WORK REQUIRED
Where a line of the data holds the word "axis", copy that line.

[Records excerpted from a collection]

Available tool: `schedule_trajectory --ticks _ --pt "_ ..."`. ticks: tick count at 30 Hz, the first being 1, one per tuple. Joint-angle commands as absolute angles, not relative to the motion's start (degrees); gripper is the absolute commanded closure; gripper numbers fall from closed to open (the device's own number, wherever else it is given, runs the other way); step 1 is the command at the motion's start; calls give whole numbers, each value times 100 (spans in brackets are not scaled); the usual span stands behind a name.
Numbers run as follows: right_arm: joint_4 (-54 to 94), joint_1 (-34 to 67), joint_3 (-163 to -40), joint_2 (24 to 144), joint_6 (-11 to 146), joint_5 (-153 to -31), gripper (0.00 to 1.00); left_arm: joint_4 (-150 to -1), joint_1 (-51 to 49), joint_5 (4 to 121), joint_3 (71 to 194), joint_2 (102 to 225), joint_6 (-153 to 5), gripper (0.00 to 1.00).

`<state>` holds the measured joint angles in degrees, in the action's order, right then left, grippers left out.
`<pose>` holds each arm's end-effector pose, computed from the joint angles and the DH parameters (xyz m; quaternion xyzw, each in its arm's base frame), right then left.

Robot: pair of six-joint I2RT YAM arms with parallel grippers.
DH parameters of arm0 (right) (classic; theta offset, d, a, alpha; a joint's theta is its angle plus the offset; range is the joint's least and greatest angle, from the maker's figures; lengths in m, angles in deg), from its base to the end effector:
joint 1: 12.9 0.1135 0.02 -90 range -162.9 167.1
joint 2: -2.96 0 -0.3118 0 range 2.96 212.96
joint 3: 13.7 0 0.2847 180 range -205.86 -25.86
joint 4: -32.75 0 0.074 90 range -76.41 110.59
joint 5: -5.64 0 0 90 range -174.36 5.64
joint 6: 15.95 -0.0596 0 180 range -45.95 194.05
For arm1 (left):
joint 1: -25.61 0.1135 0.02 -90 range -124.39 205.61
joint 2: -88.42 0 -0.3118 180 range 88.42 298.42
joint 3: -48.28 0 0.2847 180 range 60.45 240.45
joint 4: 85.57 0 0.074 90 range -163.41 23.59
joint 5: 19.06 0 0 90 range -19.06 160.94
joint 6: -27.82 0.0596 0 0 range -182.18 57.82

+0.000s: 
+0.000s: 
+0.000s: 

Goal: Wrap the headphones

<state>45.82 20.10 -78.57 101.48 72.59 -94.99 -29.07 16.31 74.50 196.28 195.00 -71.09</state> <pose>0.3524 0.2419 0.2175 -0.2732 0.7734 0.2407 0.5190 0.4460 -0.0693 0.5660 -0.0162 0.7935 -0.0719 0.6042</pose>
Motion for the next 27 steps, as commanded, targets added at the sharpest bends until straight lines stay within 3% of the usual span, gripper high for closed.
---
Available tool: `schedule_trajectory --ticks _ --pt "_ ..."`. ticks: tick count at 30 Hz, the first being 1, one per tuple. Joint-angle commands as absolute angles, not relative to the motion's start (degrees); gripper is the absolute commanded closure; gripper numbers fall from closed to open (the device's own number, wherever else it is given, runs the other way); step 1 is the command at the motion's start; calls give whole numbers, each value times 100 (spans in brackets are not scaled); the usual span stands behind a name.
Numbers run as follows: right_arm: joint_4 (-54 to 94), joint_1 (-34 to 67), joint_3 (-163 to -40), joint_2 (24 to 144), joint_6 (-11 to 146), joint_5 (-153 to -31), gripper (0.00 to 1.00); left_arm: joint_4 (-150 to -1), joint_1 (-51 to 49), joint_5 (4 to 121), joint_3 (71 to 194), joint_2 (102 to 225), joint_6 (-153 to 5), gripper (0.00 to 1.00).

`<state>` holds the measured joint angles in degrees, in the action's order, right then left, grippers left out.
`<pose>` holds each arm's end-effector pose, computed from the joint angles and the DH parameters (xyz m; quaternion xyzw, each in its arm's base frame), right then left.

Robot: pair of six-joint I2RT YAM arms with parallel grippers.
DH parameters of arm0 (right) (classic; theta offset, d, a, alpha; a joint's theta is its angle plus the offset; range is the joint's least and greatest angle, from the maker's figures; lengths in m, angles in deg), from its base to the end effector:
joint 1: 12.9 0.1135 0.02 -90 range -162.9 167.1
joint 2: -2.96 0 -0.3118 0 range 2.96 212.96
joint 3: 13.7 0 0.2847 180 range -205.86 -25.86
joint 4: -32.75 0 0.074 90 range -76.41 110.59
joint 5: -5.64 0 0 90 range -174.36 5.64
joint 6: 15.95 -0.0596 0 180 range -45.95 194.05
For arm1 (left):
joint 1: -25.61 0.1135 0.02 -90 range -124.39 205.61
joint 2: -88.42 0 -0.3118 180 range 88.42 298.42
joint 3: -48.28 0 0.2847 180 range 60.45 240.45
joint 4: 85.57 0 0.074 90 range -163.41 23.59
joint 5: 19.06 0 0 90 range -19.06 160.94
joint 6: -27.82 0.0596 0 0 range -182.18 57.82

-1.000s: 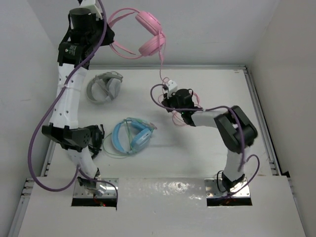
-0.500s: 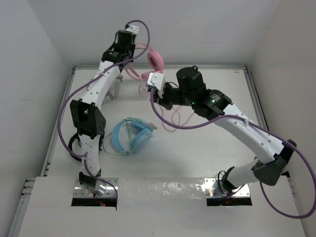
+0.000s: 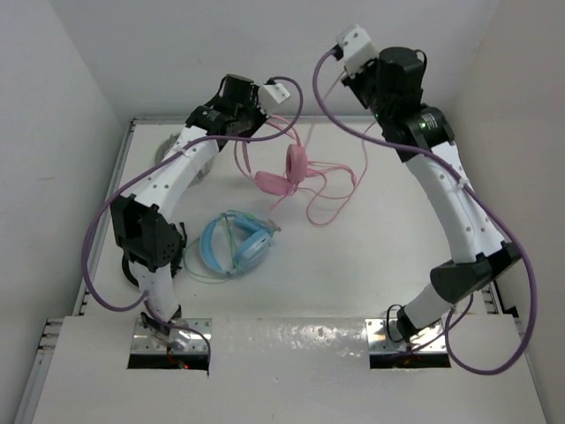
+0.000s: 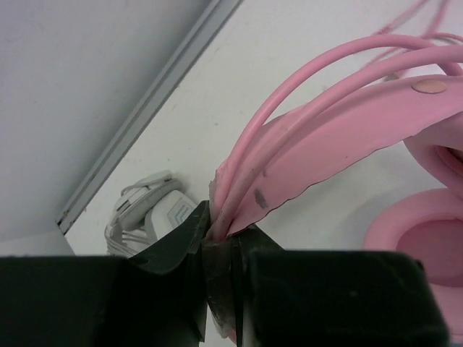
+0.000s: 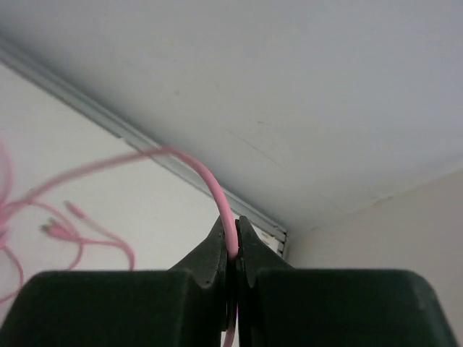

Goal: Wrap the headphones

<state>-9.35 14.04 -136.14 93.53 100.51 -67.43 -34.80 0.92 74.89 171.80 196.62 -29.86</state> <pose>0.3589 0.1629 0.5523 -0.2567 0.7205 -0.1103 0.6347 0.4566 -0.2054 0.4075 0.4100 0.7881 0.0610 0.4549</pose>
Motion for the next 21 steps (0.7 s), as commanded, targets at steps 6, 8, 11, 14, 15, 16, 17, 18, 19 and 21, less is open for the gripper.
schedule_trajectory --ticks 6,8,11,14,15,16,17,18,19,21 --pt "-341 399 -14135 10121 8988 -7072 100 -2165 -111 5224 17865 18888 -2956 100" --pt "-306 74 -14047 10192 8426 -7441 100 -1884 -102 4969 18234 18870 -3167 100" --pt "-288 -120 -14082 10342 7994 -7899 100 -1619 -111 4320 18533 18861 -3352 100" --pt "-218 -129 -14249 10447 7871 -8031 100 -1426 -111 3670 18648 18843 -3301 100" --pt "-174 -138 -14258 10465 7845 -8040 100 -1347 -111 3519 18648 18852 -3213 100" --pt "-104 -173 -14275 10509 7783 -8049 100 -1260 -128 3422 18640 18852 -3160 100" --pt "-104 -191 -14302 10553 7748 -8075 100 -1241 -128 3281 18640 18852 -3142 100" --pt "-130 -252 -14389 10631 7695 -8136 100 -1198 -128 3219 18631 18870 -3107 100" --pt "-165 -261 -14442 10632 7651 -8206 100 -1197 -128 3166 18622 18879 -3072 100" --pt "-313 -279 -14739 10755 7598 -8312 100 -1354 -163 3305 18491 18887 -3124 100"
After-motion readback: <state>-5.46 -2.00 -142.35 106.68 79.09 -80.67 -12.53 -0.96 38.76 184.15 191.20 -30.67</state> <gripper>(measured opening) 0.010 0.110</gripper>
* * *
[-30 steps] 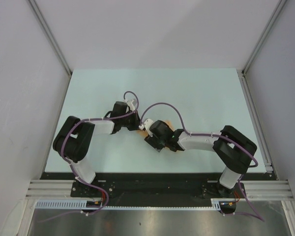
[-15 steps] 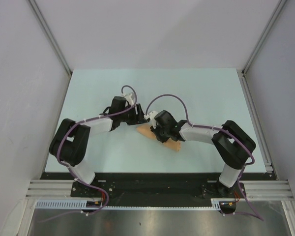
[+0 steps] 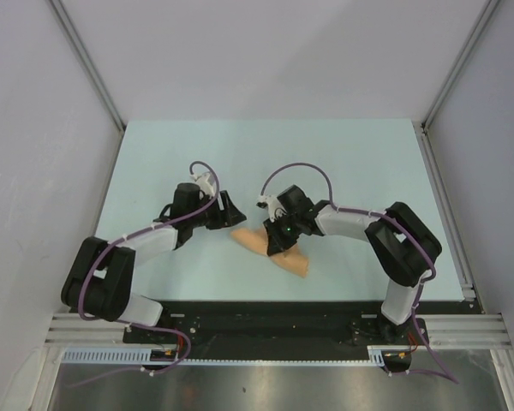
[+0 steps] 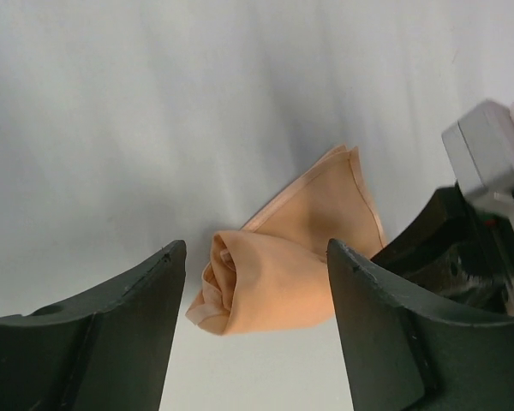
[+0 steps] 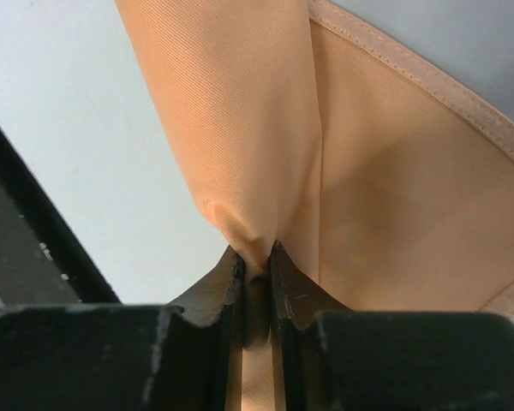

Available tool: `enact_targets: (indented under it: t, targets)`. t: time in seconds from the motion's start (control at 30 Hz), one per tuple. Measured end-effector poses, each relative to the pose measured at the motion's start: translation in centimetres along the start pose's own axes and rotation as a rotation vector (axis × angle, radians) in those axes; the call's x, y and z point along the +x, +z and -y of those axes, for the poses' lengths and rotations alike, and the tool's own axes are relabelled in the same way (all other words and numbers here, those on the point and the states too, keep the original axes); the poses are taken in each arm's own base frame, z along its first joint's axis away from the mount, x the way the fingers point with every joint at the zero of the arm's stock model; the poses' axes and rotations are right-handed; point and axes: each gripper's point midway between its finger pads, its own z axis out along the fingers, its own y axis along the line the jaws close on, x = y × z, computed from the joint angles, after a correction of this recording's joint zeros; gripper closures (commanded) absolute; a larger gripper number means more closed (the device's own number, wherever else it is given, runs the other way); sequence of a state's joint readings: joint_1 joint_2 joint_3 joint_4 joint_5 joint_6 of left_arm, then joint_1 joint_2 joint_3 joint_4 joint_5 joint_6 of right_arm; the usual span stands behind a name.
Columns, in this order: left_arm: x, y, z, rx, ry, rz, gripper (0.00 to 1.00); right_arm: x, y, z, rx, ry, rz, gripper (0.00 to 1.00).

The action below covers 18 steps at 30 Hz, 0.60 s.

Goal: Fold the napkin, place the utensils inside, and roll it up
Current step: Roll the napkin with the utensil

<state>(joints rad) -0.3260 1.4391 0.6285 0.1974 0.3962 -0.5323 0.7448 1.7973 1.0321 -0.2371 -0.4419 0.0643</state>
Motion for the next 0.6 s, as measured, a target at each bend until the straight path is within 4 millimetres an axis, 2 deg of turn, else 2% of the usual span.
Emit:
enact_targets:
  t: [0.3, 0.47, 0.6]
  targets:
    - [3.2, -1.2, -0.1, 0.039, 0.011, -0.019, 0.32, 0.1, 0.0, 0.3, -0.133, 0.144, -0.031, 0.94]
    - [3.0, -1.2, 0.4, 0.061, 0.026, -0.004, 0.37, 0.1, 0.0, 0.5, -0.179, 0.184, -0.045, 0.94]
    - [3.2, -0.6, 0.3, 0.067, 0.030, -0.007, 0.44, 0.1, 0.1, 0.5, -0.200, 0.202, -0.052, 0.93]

TASK SOLUTION
Available tool: `enact_targets: (indented under it: t, targets)`. t: time in seconds from the motion's start (control at 30 Hz), one per tuple. Measured end-effector poses, each relative to the pose measured at the motion's start: translation in centimetres along the start pose's own axes and rotation as a rotation vector (axis × angle, radians) in those axes; the call's x, y and z point along the +x, +z and -y of those axes, for the poses' lengths and rotations alike, and the tool's own axes are relabelled in the same way (all other words and numbers here, those on the point and the states too, keep the original axes); the poses are taken in each arm's own base frame, z along its first joint's axis away from the mount, x the way the fingers point with every joint at the zero of the arm's stock model; the poses' axes and rotations are right-handed; point and axes: each gripper's point midway between its finger pads, its own z axis out along the fingers, its own y axis along the line the jaws close on, x = y × z, computed from the joint angles, after a correction of this recording's joint zeros; gripper closures (commanded) absolute; a larger gripper number means more closed (the device's own number, wherever else it is given, runs the other way); sequence of a state's joint readings: joint_1 joint_2 joint_3 joint_4 joint_5 joint_6 of left_arm, then joint_1 joint_2 joint_3 joint_4 joint_5 joint_6 of right_arm; the usual span stands behind a name.
Motion for the next 0.6 s, as measured, a target at each bend until the straight path is within 4 millimetres an axis, 2 deg of turn, else 2% of the usual span.

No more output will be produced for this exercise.